• _INSTRUCTIONS TO FOLLOW_:
Take each line below that has "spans" and copy it.

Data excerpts
%%

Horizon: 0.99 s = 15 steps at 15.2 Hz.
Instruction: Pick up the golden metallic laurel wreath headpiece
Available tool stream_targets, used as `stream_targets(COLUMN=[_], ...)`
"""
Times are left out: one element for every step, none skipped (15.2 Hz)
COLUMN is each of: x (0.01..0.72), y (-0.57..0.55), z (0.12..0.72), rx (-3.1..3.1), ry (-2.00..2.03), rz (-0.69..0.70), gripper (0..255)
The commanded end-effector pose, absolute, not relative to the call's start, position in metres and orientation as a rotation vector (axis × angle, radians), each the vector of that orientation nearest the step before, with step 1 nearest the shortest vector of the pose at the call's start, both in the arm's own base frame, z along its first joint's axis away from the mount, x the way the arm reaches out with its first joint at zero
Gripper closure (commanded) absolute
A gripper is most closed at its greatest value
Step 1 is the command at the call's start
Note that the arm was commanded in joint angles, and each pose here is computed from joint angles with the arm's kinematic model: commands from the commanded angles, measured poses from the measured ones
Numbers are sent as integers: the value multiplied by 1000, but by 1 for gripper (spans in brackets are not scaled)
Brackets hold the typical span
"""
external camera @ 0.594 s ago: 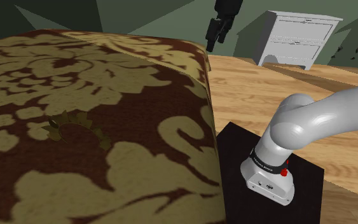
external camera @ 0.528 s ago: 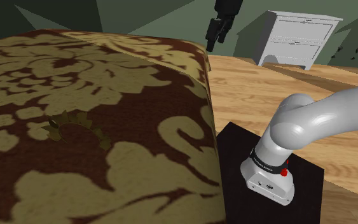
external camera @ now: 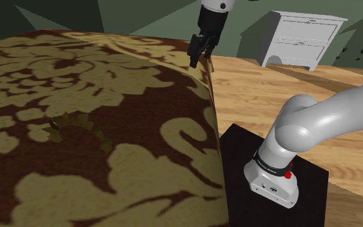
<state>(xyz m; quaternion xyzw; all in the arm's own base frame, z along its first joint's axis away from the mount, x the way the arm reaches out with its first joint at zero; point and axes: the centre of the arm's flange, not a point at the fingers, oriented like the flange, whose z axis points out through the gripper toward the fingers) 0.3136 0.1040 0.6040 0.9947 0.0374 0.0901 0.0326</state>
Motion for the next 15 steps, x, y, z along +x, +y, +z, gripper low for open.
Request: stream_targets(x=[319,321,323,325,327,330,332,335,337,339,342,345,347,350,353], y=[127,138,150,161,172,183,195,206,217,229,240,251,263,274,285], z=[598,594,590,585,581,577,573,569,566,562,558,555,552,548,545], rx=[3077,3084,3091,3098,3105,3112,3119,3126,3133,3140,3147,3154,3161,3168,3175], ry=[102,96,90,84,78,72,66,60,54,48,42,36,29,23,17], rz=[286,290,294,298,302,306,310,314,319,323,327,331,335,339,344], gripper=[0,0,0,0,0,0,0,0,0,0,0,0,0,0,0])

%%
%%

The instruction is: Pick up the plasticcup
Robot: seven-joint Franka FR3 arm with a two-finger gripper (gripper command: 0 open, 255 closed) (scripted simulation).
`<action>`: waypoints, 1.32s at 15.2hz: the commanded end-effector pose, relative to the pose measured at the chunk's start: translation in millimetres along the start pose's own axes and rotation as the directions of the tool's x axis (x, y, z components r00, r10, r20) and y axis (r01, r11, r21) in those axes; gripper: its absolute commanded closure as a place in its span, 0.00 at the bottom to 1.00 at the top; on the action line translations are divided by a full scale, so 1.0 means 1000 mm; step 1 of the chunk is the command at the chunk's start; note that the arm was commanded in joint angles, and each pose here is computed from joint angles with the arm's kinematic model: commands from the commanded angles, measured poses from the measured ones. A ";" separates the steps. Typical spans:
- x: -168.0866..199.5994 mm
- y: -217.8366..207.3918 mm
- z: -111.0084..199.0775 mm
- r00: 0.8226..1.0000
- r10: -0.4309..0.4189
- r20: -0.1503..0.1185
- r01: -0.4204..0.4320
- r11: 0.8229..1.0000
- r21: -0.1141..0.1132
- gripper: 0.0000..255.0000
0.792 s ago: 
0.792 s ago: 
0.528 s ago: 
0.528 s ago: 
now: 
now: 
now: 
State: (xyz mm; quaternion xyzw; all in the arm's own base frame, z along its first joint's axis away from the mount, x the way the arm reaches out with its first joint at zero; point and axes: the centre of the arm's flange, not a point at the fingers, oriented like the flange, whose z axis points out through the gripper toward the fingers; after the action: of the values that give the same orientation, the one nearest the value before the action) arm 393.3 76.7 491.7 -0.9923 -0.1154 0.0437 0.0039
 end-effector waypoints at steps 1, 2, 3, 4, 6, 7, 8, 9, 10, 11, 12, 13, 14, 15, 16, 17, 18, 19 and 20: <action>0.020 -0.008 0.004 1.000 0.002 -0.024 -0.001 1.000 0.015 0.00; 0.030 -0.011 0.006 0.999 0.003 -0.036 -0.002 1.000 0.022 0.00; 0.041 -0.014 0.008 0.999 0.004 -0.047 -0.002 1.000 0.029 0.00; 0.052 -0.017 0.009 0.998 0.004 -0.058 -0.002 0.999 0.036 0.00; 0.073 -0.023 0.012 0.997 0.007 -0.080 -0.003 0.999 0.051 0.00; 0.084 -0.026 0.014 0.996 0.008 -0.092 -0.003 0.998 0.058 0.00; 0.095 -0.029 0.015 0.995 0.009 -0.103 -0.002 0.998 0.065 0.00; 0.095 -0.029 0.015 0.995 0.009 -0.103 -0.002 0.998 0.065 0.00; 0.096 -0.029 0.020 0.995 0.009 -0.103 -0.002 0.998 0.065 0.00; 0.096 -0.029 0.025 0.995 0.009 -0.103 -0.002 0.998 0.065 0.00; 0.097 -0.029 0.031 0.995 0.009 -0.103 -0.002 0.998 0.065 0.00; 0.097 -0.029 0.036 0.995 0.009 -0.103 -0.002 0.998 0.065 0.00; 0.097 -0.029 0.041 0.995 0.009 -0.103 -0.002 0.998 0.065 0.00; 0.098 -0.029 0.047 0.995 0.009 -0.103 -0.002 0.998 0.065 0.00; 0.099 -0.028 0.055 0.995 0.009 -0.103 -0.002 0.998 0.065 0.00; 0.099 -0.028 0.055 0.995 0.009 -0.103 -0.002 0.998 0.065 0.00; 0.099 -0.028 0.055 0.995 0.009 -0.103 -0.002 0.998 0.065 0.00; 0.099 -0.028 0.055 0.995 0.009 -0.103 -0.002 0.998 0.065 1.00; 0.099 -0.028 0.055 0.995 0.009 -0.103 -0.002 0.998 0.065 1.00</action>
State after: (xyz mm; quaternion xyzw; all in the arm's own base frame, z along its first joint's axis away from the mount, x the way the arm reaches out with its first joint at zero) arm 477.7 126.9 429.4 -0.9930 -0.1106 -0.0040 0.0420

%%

• _TASK RESULT_:
Numbers are sent as integers: the value multiplied by 1000, but by 1 for gripper (spans in brackets are not scaled)
`<action>`: waypoints, 1.32s at 15.2hz: the commanded end-effector pose, relative to the pose measured at the chunk's start: translation in millimetres along the start pose's own axes and rotation as the directions of the tool's x axis (x, y, z components r00, r10, r20) and y axis (r01, r11, r21) in those axes; gripper: its absolute commanded closure as a place in its span, 0.00 at the bottom to 1.00 at the top; on the action line translations are divided by a full scale, so 1.0 means 1000 mm; step 1 of the chunk is the command at the chunk's start; note that the arm was commanded in joint angles, and each pose here is computed from joint angles with the arm's kinematic model: commands from the commanded angles, measured poses from the measured ones. A ";" separates the steps. Typical spans:

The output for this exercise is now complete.